ACTIVITY
For the material below, count each line where the string "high" appears, then return the total alone.

RECORDED DATA
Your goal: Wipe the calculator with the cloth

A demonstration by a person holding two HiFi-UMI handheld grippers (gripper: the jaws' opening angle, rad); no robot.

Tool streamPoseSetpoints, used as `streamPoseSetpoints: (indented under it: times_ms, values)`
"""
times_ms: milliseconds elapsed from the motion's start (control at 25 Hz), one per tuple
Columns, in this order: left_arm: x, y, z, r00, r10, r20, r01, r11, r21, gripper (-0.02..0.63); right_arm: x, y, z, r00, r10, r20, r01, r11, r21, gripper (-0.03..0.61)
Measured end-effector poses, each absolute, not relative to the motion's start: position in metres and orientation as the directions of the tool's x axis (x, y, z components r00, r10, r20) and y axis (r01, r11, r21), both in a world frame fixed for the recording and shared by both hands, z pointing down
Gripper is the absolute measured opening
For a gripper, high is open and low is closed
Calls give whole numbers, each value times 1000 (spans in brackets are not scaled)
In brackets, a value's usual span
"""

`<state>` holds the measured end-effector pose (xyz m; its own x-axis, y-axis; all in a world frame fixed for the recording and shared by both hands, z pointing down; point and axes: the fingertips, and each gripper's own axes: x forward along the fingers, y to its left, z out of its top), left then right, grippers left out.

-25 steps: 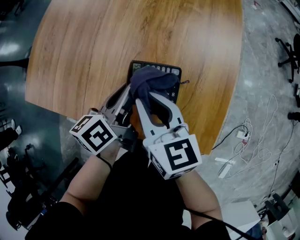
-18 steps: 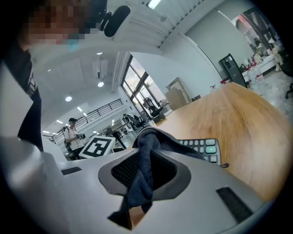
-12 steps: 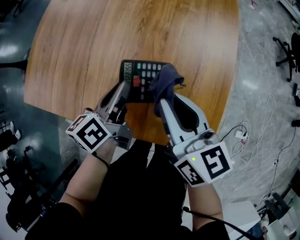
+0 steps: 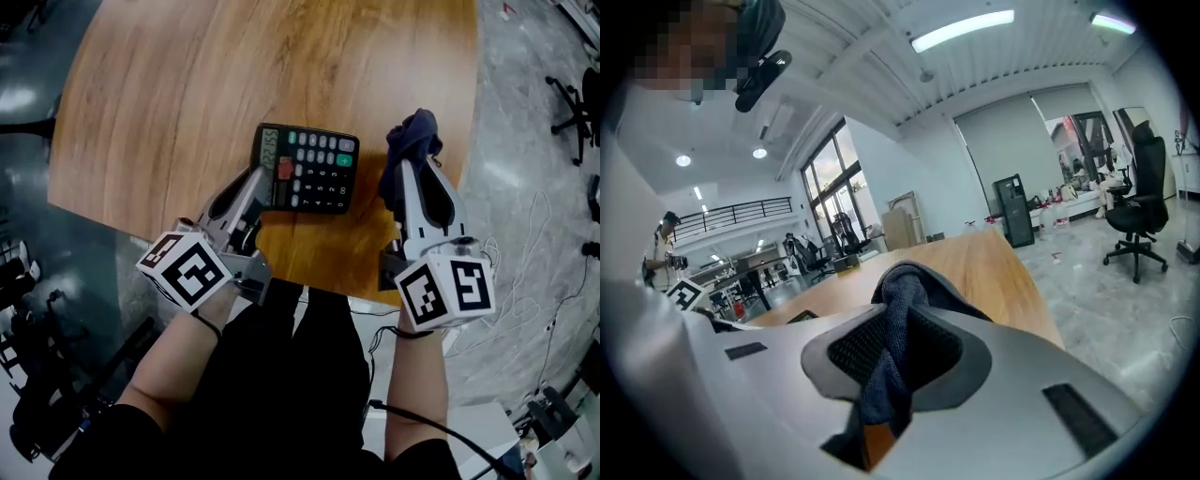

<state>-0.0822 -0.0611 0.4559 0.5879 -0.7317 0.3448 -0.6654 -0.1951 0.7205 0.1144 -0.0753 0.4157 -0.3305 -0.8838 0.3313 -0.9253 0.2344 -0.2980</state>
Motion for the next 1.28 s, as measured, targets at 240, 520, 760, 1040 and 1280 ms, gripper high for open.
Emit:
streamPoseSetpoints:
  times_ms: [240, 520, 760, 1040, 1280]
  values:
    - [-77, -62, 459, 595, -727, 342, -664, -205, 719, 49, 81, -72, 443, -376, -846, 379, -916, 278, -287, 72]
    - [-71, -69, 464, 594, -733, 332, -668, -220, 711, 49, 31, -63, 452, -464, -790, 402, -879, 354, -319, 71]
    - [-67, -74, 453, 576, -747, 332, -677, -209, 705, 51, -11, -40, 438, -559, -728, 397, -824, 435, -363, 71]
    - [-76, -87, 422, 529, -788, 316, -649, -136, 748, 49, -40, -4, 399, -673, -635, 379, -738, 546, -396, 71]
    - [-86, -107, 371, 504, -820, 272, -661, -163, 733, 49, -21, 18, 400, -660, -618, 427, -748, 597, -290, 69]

SOLUTION FOR THIS TASK
2